La situación es delicada para ambos partidos. IU, que no tiene opciones reales de obtener representación en el Oriente o el Occidente, podría ver sus votos como un recurso valioso para el PSOE. Por otro lado, el PP también enfrenta un dilema similar: aunque pueda ser el partido más votado, la competencia con Vox podría restarle peso en el parlamento. Para el PP, la meta es gobernar Asturias sin depender de pactos, lo que añade presión a su estrategia electoral.
La incertidumbre que rodea a las elecciones asturianas de 2027 plantea preguntas sobre cómo el PSOE puede aglutinar el voto en un entorno tan competitivo. La propuesta de que IU no se presente podría ser una forma de consolidar el voto de izquierdas y evitar que los escaños se dividan entre varios partidos, lo que podría beneficiar al bloque de la derecha. Sin embargo, esta estrategia también podría generar tensiones dentro de la coalición de izquierdas y afectar la relación entre el PSOE e IU.

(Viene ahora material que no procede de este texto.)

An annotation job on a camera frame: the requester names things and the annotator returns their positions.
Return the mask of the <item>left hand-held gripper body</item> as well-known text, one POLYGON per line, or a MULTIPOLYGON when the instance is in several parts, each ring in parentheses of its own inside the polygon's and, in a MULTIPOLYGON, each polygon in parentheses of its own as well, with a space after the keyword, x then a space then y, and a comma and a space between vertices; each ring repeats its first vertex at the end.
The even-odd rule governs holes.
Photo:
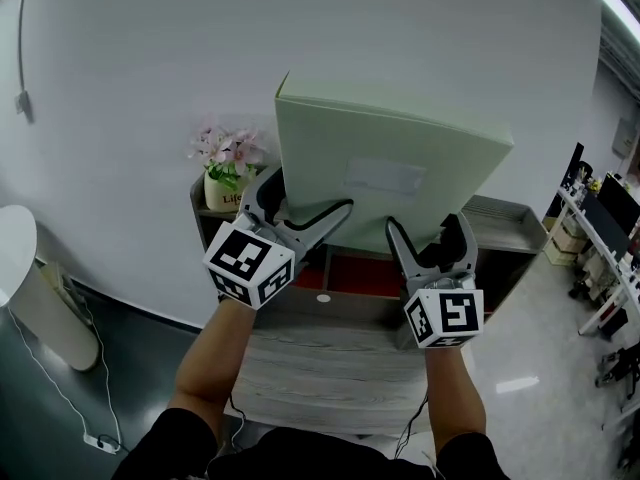
POLYGON ((221 294, 258 310, 298 277, 320 241, 318 221, 270 225, 241 211, 221 224, 203 263, 221 294))

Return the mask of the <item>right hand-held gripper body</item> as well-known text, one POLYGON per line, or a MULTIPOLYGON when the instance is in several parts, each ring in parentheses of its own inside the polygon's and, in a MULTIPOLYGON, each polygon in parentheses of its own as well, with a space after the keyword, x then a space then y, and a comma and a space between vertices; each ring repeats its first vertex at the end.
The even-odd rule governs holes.
POLYGON ((416 276, 407 288, 400 350, 460 347, 483 332, 484 293, 476 288, 473 273, 416 276))

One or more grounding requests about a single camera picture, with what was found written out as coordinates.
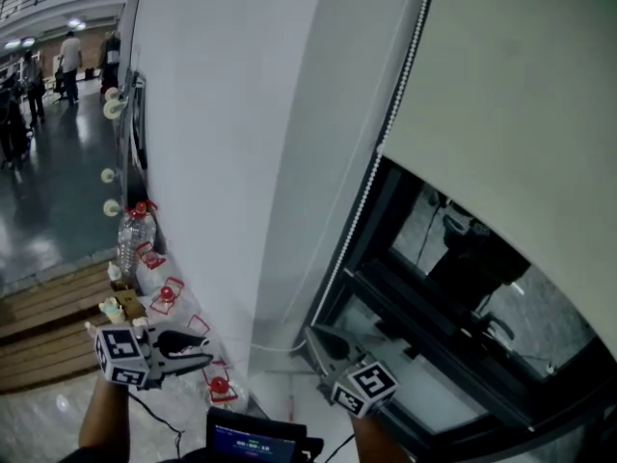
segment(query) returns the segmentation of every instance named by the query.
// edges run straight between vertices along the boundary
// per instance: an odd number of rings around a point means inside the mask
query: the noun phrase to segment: small screen
[[[214,450],[236,458],[289,463],[295,448],[295,441],[258,436],[219,425],[214,427]]]

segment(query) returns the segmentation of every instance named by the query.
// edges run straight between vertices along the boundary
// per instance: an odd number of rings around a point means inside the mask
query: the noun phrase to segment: ceiling
[[[56,34],[55,31],[66,30],[67,22],[73,17],[77,17],[88,24],[90,21],[98,20],[116,20],[120,16],[123,5],[108,5],[104,7],[95,7],[93,9],[85,9],[83,11],[66,14],[66,15],[54,15],[50,18],[43,18],[35,23],[26,25],[19,29],[15,34],[20,36],[14,36],[15,38],[27,38],[33,37],[37,39],[44,39],[45,35]]]
[[[101,7],[94,7],[92,9],[84,9],[82,11],[73,14],[54,15],[49,18],[43,18],[35,23],[28,24],[20,28],[9,38],[3,38],[0,40],[0,57],[14,53],[14,50],[5,50],[4,44],[10,39],[23,39],[23,38],[36,38],[38,41],[49,40],[56,38],[68,31],[67,22],[69,19],[76,17],[84,22],[86,25],[102,26],[110,25],[117,22],[121,15],[123,4],[114,4]]]

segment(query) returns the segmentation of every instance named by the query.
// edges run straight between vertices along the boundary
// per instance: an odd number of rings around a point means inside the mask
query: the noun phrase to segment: wooden bench
[[[98,369],[84,328],[107,322],[99,302],[112,294],[107,262],[0,299],[0,394]]]

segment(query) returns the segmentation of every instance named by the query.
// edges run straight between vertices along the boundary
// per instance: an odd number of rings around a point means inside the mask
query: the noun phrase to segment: black window frame
[[[422,29],[416,32],[421,36]],[[387,135],[395,97],[404,83],[401,72],[361,191],[304,325],[310,325],[316,314],[316,323],[334,325],[349,301],[360,299],[489,412],[434,434],[413,414],[392,403],[380,418],[396,440],[422,462],[499,461],[593,422],[615,405],[617,363],[599,339],[546,379],[527,363],[500,354],[499,348],[487,354],[479,331],[473,330],[469,311],[431,287],[419,268],[393,250],[394,239],[424,184],[377,150]],[[377,158],[379,167],[372,173]],[[363,189],[369,182],[371,190],[365,195]],[[354,221],[360,207],[362,213]],[[306,350],[298,354],[309,361]]]

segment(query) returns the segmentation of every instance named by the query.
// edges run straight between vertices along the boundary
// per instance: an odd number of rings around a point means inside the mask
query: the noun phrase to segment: black cable
[[[422,253],[424,252],[424,247],[426,247],[426,241],[428,240],[428,234],[431,231],[431,228],[433,228],[433,223],[435,223],[435,217],[437,216],[437,213],[439,212],[440,208],[441,206],[437,204],[435,211],[433,211],[433,215],[431,216],[431,222],[428,224],[428,228],[426,229],[426,233],[424,234],[424,240],[422,241],[420,252],[417,253],[416,265],[419,264],[420,259],[422,258]]]
[[[334,450],[334,452],[328,457],[328,459],[326,461],[324,461],[324,463],[328,463],[332,458],[335,457],[335,455],[338,453],[338,451],[340,449],[343,448],[343,446],[345,446],[349,441],[351,441],[354,437],[356,437],[354,434],[350,435],[347,439],[345,439],[345,441],[343,442],[343,444],[341,444],[338,448],[336,448]]]
[[[131,397],[131,399],[134,399],[135,401],[137,401],[140,405],[142,405],[144,407],[144,410],[146,410],[148,412],[148,414],[155,419],[157,422],[161,422],[164,423],[167,427],[169,427],[173,432],[175,432],[175,452],[177,453],[177,459],[180,459],[180,439],[182,439],[182,434],[184,433],[184,430],[178,430],[175,427],[173,427],[169,422],[167,422],[165,419],[161,419],[160,417],[158,417],[157,415],[154,414],[154,412],[152,412],[152,410],[150,410],[150,407],[147,406],[142,400],[140,400],[138,397],[136,397],[134,394],[129,393],[128,394],[129,397]]]

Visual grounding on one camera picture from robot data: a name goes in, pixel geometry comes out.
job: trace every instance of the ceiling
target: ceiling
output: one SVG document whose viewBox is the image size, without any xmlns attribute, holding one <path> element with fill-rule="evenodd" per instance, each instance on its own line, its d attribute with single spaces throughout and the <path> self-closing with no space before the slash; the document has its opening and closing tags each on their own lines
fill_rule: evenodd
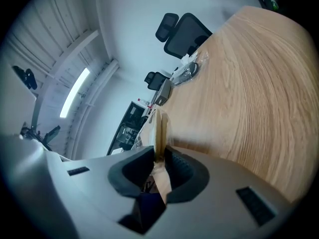
<svg viewBox="0 0 319 239">
<path fill-rule="evenodd" d="M 90 15 L 96 12 L 88 8 L 84 9 L 83 0 L 32 0 L 12 25 L 2 46 L 12 66 L 33 71 L 38 85 L 36 90 L 31 89 L 38 102 L 36 130 L 44 136 L 59 125 L 60 132 L 49 146 L 61 155 L 66 153 L 72 123 L 83 97 L 110 63 L 102 36 Z M 62 119 L 59 117 L 62 106 L 84 68 L 90 74 L 67 118 Z"/>
</svg>

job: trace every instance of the office chair
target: office chair
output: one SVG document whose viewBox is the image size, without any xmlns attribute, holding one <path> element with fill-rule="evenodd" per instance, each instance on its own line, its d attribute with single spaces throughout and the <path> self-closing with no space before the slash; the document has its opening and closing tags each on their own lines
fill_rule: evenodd
<svg viewBox="0 0 319 239">
<path fill-rule="evenodd" d="M 184 14 L 174 27 L 178 17 L 165 14 L 157 32 L 156 37 L 161 42 L 166 41 L 164 51 L 181 59 L 186 54 L 193 54 L 208 37 L 212 35 L 200 21 L 191 13 Z"/>
<path fill-rule="evenodd" d="M 166 77 L 165 75 L 159 73 L 159 72 L 149 72 L 147 76 L 145 77 L 144 81 L 147 82 L 148 89 L 149 90 L 155 90 L 159 91 L 160 87 L 164 83 L 166 79 L 169 79 L 169 77 Z"/>
</svg>

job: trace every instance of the desk
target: desk
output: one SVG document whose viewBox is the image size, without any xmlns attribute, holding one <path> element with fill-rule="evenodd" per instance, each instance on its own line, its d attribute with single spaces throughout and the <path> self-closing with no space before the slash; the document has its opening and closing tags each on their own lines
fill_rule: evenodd
<svg viewBox="0 0 319 239">
<path fill-rule="evenodd" d="M 174 146 L 238 162 L 288 200 L 301 197 L 319 147 L 319 62 L 309 34 L 247 6 L 198 52 L 209 62 L 162 106 Z"/>
</svg>

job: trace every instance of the white wall
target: white wall
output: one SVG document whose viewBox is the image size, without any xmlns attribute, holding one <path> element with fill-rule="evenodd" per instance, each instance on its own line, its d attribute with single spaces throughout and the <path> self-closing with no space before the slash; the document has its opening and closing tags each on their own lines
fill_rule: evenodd
<svg viewBox="0 0 319 239">
<path fill-rule="evenodd" d="M 75 159 L 105 156 L 131 101 L 138 103 L 138 98 L 147 98 L 144 86 L 122 79 L 117 72 L 101 91 L 89 113 Z"/>
<path fill-rule="evenodd" d="M 143 82 L 149 71 L 173 72 L 179 60 L 166 54 L 155 32 L 167 12 L 181 17 L 193 13 L 215 32 L 244 5 L 260 7 L 258 0 L 103 0 L 108 36 L 113 37 L 112 55 L 123 75 Z"/>
</svg>

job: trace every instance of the fluorescent light
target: fluorescent light
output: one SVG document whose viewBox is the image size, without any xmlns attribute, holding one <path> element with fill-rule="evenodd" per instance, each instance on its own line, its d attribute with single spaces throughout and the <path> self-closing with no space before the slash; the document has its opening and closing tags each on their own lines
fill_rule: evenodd
<svg viewBox="0 0 319 239">
<path fill-rule="evenodd" d="M 89 75 L 90 71 L 85 68 L 83 70 L 83 72 L 81 73 L 81 75 L 79 76 L 79 78 L 76 80 L 76 82 L 74 83 L 73 87 L 71 88 L 71 91 L 68 95 L 68 97 L 65 100 L 65 103 L 62 107 L 62 111 L 60 113 L 60 118 L 66 118 L 69 109 L 71 107 L 71 104 L 73 102 L 73 99 L 76 96 L 76 93 L 78 93 L 81 85 L 83 84 L 83 82 L 85 81 L 86 77 Z"/>
</svg>

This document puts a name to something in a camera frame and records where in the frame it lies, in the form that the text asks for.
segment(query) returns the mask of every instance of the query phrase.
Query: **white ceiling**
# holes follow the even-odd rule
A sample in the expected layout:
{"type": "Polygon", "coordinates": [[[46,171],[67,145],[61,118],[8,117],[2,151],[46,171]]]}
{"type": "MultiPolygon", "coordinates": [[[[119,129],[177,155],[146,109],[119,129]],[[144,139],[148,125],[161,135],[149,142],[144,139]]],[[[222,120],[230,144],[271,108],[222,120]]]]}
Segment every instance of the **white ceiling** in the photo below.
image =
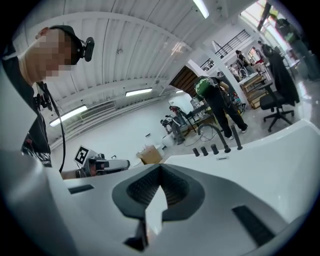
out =
{"type": "MultiPolygon", "coordinates": [[[[210,13],[207,19],[192,0],[43,0],[20,25],[13,44],[22,53],[42,28],[62,24],[72,26],[83,41],[93,37],[92,60],[81,59],[71,73],[47,85],[61,114],[83,104],[93,108],[114,101],[113,115],[117,116],[116,111],[123,107],[129,111],[135,104],[143,106],[152,99],[159,100],[164,88],[164,95],[174,91],[168,87],[169,82],[188,61],[199,40],[207,39],[220,28],[218,23],[253,1],[204,2],[210,13]],[[125,97],[127,91],[150,87],[151,93],[125,97]]],[[[61,141],[60,126],[49,126],[57,116],[48,110],[43,116],[49,143],[57,146],[61,141]]],[[[110,112],[106,113],[104,120],[110,120],[109,116],[110,112]]],[[[70,129],[75,122],[86,131],[97,126],[73,117],[63,123],[70,137],[75,136],[70,129]]]]}

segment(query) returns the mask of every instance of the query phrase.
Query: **desk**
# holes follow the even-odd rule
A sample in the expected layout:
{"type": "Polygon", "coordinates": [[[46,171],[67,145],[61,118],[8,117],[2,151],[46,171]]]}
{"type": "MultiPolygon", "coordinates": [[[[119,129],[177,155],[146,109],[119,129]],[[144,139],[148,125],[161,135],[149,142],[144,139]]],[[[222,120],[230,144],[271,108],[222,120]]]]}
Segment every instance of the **desk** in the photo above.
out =
{"type": "Polygon", "coordinates": [[[246,81],[240,81],[240,87],[250,104],[250,106],[255,110],[260,107],[259,99],[266,95],[265,91],[259,91],[257,88],[264,84],[267,79],[264,78],[262,75],[253,74],[253,76],[249,76],[246,78],[246,81]]]}

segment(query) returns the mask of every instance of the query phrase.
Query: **black pants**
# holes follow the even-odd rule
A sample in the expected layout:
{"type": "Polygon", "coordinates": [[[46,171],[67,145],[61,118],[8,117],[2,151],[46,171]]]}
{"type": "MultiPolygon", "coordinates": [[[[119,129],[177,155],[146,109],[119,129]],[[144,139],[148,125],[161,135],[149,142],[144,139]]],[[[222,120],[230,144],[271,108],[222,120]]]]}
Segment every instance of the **black pants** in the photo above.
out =
{"type": "Polygon", "coordinates": [[[248,125],[245,124],[241,115],[238,113],[235,106],[231,103],[230,98],[225,93],[222,93],[222,95],[217,93],[213,97],[206,98],[205,100],[212,109],[215,118],[219,122],[219,125],[223,129],[224,136],[227,138],[232,136],[232,131],[229,127],[225,112],[231,117],[239,129],[242,131],[247,129],[248,125]]]}

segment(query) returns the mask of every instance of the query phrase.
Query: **white surface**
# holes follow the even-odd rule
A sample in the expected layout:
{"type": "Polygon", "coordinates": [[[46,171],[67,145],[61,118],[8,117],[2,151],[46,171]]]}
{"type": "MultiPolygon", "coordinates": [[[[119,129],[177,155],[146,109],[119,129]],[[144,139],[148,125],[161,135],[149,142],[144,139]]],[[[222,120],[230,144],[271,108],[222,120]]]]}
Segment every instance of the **white surface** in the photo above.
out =
{"type": "MultiPolygon", "coordinates": [[[[116,155],[117,159],[125,159],[130,162],[136,159],[136,154],[144,145],[161,144],[166,130],[160,120],[172,112],[166,100],[141,108],[130,114],[119,117],[80,137],[67,141],[64,162],[64,171],[77,169],[73,161],[79,146],[92,149],[97,153],[103,153],[106,159],[116,155]]],[[[52,164],[59,167],[62,162],[62,146],[57,147],[51,153],[52,164]]]]}
{"type": "Polygon", "coordinates": [[[165,161],[236,182],[273,207],[288,223],[307,213],[320,188],[320,131],[300,120],[225,154],[174,155],[165,161]]]}

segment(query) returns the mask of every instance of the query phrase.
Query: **wall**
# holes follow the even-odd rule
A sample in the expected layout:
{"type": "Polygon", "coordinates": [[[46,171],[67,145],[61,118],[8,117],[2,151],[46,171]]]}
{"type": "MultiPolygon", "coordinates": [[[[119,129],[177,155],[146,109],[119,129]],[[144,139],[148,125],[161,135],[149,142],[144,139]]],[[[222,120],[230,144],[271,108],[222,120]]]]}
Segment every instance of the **wall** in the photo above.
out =
{"type": "Polygon", "coordinates": [[[177,94],[177,96],[172,97],[168,100],[171,106],[179,107],[186,114],[194,110],[194,107],[191,105],[190,101],[191,101],[191,96],[188,93],[184,93],[184,92],[181,92],[177,94]]]}
{"type": "MultiPolygon", "coordinates": [[[[155,104],[140,108],[137,111],[121,116],[116,120],[106,123],[84,135],[66,143],[64,171],[77,169],[74,162],[75,155],[80,145],[103,153],[106,159],[113,155],[117,159],[127,159],[132,164],[137,159],[136,153],[143,149],[143,146],[160,144],[166,130],[160,124],[165,115],[170,115],[168,100],[162,100],[155,104]]],[[[59,168],[62,162],[62,146],[51,153],[52,165],[59,168]]]]}

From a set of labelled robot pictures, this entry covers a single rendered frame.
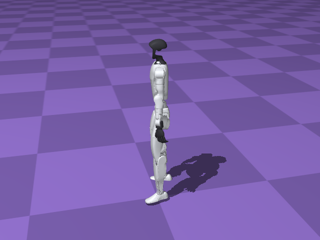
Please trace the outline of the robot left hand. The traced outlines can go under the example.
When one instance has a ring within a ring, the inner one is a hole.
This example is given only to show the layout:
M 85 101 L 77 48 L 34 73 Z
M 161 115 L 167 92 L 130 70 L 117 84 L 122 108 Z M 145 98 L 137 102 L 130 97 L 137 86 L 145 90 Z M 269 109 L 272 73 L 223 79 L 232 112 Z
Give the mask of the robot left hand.
M 162 120 L 160 121 L 160 126 L 155 126 L 155 127 L 157 128 L 155 132 L 155 137 L 157 138 L 158 142 L 167 143 L 168 141 L 166 141 L 165 134 L 162 129 L 164 127 L 163 121 Z

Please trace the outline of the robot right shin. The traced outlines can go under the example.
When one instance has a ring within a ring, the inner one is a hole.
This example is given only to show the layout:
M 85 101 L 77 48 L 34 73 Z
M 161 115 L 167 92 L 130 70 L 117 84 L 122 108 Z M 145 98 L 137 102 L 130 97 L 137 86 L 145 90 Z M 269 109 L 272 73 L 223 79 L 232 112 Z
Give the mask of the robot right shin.
M 164 152 L 161 152 L 161 153 L 163 153 L 166 156 L 166 159 L 167 159 L 167 150 L 165 150 Z M 167 163 L 167 160 L 166 160 L 166 163 Z M 167 171 L 166 171 L 166 174 L 167 174 Z M 165 176 L 166 176 L 166 174 L 165 174 Z

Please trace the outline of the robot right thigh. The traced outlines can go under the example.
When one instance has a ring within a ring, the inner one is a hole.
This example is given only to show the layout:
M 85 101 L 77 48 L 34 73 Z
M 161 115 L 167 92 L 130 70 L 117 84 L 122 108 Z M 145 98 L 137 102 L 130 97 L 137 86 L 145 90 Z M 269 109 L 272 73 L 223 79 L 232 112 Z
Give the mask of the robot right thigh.
M 156 121 L 156 119 L 155 119 L 155 110 L 154 110 L 152 112 L 151 119 L 150 119 L 150 137 L 152 135 L 152 130 L 153 130 L 153 126 L 154 126 L 155 121 Z M 162 146 L 160 153 L 163 153 L 166 149 L 167 149 L 167 145 L 166 145 L 166 143 L 163 143 L 163 146 Z

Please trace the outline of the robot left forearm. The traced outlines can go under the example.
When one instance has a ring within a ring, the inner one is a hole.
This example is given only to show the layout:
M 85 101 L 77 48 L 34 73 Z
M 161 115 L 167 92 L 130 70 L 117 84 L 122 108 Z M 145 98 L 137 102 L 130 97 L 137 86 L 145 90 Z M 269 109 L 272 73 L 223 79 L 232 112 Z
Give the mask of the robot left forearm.
M 161 96 L 157 95 L 154 97 L 154 102 L 155 102 L 155 125 L 157 127 L 160 127 L 160 122 L 163 121 L 163 108 L 164 108 L 164 105 L 163 105 L 163 100 L 161 98 Z M 164 124 L 164 122 L 163 122 Z

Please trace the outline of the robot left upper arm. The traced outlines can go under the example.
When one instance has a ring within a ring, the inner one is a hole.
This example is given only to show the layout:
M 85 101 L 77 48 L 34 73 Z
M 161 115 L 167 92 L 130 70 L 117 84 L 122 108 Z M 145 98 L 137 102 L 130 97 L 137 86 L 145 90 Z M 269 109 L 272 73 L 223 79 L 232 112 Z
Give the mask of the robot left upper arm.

A medida que se acercan las elecciones, el PSOE deberá sopesar cuidadosamente sus opciones. La necesidad de una victoria clara en el Oriente y el Occidente es innegable, pero también lo es la importancia de mantener la unidad en el bloque de izquierdas. La decisión de pedir a IU que no se presente podría ser vista como una medida pragmática para asegurar la mayoría, pero también podría ser interpretada como un intento de monopolizar el voto de izquierdas, lo que podría tener repercusiones a largo plazo en la relación entre ambos partidos.
En resumen, el dilema que enfrenta el PSOE en Asturias es un reflejo de las tensiones políticas más amplias que se están desarrollando en toda España. A medida que las elecciones se acercan, la estrategia que elija el PSOE podría tener un impacto significativo en el futuro político de la región y en la dinámica del bloque de izquierdas en su conjunto.